The biggest clients were North American: Hollywood stars, New York socialites and department store buyers who bought the exclusive rights to individual designs to be made up by their own seamstresses. Marshall Fields, the Chicago store, had nine couture workshops and a marble-lined salon, “The 28 Shop”. Discount clothing chains, like Ohrbach’s, were allowed to attend the shows on condition that they bought a minimum number of outfits, which they were then allowed to copy stitch for stitch into “knock-off” lines.
As the most prestigious Paris couture house, Dior attracted the most talented assistants. One was Pierre Cardin, an Italian-born tailor who was Dior’s star assistant in the late 1940s before leaving to begin his own business. Another was Yves Saint Laurent, a gifted young Algeria-born designer who joined in 1955 as the star graduate of the Chambre Syndicale fashion school. As timid as Dior himself, the young Saint Laurent flourished in the feminine atmosphere of the couture house and contributed thirty-five outfits for the autumn 1957 collection.

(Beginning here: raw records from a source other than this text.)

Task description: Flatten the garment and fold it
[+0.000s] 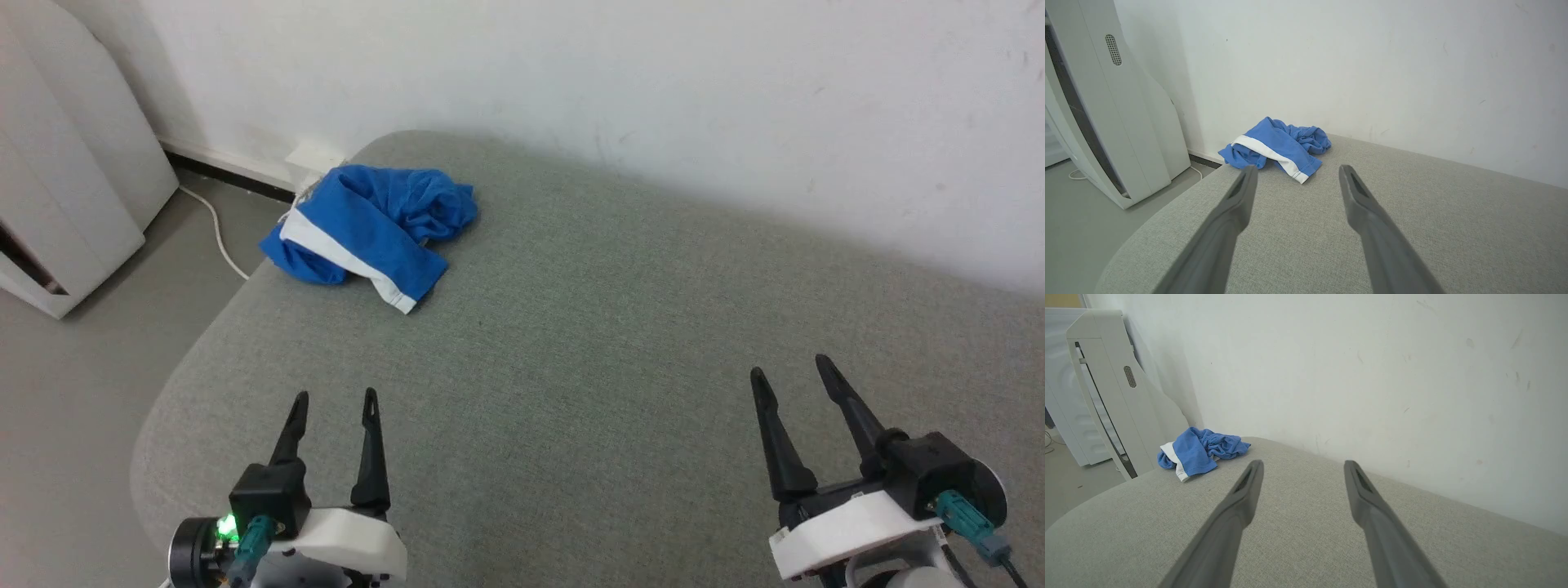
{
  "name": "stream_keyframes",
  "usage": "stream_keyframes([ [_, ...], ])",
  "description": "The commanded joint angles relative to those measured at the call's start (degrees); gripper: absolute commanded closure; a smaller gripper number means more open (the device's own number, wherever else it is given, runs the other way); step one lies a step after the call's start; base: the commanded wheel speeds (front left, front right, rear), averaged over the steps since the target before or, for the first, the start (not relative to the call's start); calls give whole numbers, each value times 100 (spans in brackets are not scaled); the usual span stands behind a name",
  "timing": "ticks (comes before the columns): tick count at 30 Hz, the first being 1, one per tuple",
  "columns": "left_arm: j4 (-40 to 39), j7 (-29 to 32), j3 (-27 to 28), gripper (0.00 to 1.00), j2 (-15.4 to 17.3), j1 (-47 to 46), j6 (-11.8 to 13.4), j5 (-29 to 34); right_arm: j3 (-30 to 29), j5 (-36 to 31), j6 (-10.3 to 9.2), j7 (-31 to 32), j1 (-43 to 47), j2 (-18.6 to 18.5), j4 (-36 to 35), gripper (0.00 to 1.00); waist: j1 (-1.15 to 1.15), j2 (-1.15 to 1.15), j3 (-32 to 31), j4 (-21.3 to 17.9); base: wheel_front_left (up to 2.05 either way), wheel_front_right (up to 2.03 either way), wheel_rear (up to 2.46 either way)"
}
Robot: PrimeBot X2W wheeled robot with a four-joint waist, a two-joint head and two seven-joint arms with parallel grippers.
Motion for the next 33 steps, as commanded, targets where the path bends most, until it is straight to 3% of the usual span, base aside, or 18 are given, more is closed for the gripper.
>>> stream_keyframes([
  [1, 49, -82, -37, 0, -9, 53, 1, -11, 11, 95, -4, -75, 61, 17, 56, 0, 0, 0, 8, 81, 0, 0, 0],
  [21, 143, -322, 67, 0, -11, -107, 75, -168, 166, 1, -5, -314, -13, 22, 270, 0, 0, 0, 349, 235, 0, 0, 0],
  [33, 825, -379, 455, 0, 173, -967, -268, -274, 199, -394, -5, -371, -318, 20, 188, 0, 0, 0, 1121, -150, 0, 0, 0],
])
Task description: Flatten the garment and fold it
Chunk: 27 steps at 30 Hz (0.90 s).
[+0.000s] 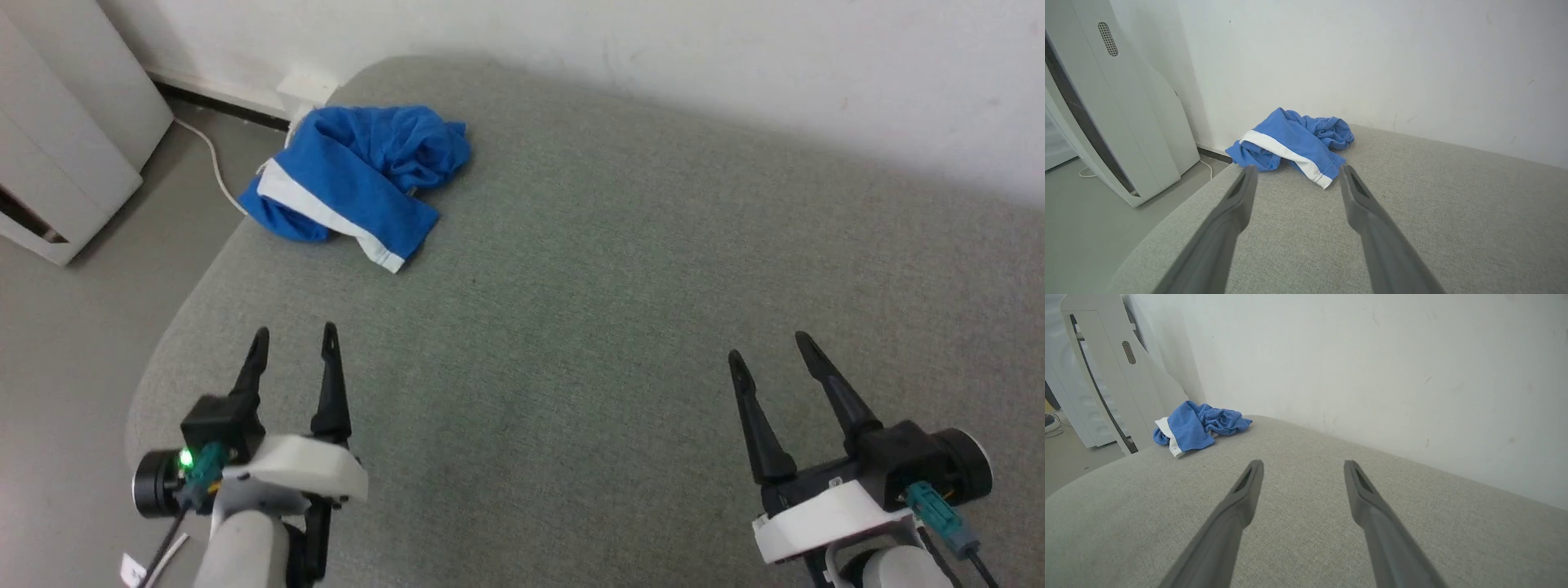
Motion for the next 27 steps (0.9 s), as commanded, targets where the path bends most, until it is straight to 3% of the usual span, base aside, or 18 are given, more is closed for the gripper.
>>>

When all the fittings for the collection were finished, Dior took off for a rest cure at his favourite spa town of Montecatini in northern Italy hoping to lose weight in order to impress a young lover.
Ten days later Dior died of a heart attack after choking on a fishbone at dinner. The French newspaper Le Monde hailed him as a man who was “identified with good taste, the art of living and refined culture that epitomises Paris to the outside world”. Marcel Boussac sent his private plane to Montecatini to bring Dior’s body back to Paris. Some 2,500 people attended his funeral including all his staff and famous clients led by the Duchess of Windsor.